**Your task**. Only the lines from the top of the material through the line containing "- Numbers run" should be restated, each one exactly.
Start of Exercise data
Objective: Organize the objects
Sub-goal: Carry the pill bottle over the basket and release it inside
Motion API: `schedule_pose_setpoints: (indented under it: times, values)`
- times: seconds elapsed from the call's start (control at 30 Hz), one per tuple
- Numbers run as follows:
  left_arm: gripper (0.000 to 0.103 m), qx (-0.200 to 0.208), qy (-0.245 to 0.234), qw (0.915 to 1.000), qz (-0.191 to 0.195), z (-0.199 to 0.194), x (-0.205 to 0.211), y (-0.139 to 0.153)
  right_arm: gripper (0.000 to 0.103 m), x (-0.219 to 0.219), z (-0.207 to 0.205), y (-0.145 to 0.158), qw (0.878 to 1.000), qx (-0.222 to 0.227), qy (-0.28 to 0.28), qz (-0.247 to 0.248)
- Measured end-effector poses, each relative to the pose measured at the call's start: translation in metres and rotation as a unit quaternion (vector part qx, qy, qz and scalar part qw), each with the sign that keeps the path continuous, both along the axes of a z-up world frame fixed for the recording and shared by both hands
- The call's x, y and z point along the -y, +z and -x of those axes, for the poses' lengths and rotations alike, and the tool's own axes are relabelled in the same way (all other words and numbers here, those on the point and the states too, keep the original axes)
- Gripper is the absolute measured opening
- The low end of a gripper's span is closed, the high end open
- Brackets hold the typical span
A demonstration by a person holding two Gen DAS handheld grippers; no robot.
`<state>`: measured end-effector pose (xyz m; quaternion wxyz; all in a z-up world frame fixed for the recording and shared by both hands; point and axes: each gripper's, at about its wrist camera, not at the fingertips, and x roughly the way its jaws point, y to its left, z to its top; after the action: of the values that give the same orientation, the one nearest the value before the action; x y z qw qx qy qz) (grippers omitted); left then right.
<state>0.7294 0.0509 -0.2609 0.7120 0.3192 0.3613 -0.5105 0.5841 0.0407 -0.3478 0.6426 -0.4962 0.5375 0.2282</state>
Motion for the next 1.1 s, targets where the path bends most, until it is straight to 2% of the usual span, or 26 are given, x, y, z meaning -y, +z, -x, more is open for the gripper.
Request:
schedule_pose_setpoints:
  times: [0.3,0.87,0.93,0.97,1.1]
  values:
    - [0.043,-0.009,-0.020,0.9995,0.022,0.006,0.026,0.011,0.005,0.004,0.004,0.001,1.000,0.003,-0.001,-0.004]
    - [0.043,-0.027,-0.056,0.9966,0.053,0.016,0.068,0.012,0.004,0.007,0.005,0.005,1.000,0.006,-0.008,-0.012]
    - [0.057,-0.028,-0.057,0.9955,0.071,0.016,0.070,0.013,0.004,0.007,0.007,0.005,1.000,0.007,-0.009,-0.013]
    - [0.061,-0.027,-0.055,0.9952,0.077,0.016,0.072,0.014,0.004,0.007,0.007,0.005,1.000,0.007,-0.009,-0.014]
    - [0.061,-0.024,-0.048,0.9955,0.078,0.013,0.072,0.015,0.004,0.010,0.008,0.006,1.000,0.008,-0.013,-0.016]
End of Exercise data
**Output of the exercise**.
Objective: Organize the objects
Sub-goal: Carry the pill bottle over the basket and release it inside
Motion API: `schedule_pose_setpoints: (indented under it: times, values)`
- times: seconds elapsed from the call's start (control at 30 Hz), one per tuple
- Numbers run as follows:

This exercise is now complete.